PDF Redaction

phileas-dotnet can redact PII directly in PDF documents. It detects sensitive values using the same policies and filters used for text, then produces a redacted document in which every page is rendered to an image with redaction rectangles burned in.

No recoverable text. Because each page is rasterized, the redacted output has no text layer at all — none of the original text (PII or otherwise) can be extracted, copied, or searched from it. This is the core security property of PDF redaction.

How it works

Extract — text is extracted line-by-line from the PDF, keeping the position (bounding box) of every character. This step is pluggable (see Custom text extraction): by default the PDF text layer is read, but any ITextExtractor — for example one backed by OCR for scanned pages — can supply the lines.
Detect — each line is run through the normal filter pipeline, producing spans. Each detected span is tagged with its page number and bounding box.
Redact — every page is rendered to a raster image at the configured DPI, a filled rectangle (and, optionally, replacement text) is drawn over each detected span and each graphical bounding box, and the pages are reassembled into the requested output format.

Quick start

using Phileas.Model;
using Phileas.Policy;
using Phileas.Policy.Filters;
using Phileas.Services.Pdf;

var policy = new Policy
{
    Name = "pdf-policy",
    Identifiers = new Identifiers
    {
        Ssn = new Ssn(),
        Date = new Date(),
        ZipCode = new ZipCode()
    }
};

byte[] inputPdf = File.ReadAllBytes("input.pdf");

var result = new PdfFilterService().Filter(
    policy,
    context: "default",
    input: inputPdf,
    outputMimeType: MimeType.ApplicationPdf);

File.WriteAllBytes("redacted.pdf", result.Document);

Console.WriteLine($"Redacted {result.Spans.Count} spans.");

`PdfFilterService`

PdfFilterService (in Phileas.Services.Pdf) is the entry point.

Filter

public BinaryDocumentFilterResult Filter(
    Policy policy,
    string context,
    byte[] input,
    MimeType outputMimeType)

Detects PII in input and returns the redacted document plus the detected spans.
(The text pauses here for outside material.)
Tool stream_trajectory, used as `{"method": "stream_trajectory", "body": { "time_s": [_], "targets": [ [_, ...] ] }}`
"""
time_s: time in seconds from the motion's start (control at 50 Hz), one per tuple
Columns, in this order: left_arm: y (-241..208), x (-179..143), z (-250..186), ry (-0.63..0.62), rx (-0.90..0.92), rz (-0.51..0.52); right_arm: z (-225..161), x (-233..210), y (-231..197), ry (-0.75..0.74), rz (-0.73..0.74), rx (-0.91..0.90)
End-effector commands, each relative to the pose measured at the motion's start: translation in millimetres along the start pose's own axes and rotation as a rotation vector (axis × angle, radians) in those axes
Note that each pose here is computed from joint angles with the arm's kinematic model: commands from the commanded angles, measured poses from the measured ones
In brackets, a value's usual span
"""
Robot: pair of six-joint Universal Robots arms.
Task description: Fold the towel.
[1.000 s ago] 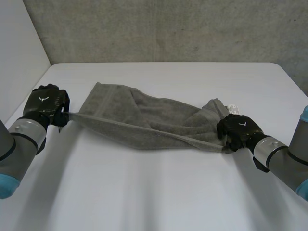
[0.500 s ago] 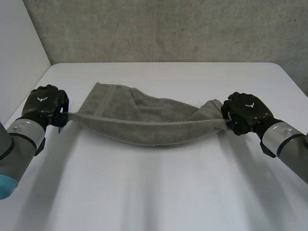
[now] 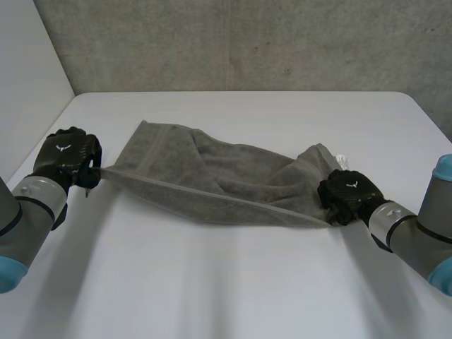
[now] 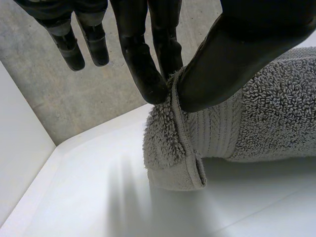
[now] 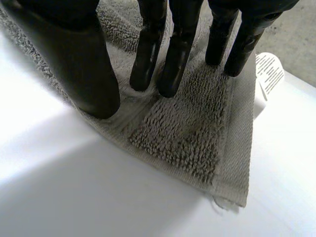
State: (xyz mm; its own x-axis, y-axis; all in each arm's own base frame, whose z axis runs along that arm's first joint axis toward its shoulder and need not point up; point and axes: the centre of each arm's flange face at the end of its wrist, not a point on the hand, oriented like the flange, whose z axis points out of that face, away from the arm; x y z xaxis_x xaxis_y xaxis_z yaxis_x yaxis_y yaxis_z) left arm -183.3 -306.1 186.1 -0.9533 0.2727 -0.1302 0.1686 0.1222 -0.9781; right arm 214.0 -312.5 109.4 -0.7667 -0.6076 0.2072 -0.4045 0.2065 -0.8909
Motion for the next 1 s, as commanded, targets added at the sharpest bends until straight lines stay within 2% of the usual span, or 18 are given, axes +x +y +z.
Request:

Parameter	Type	Description
`policy`	`Policy`	The policy defining which identifiers to detect and how to replace them.
`context`	`string`	A named scope (as for text filtering).
`input`	`byte[]`	The source PDF bytes.
`outputMimeType`	`MimeType`	The desired output format (see Output formats).

Returns a BinaryDocumentFilterResult.

Apply

public byte[] Apply(Policy policy, byte[] input, IList<Span> spans, MimeType outputMimeType)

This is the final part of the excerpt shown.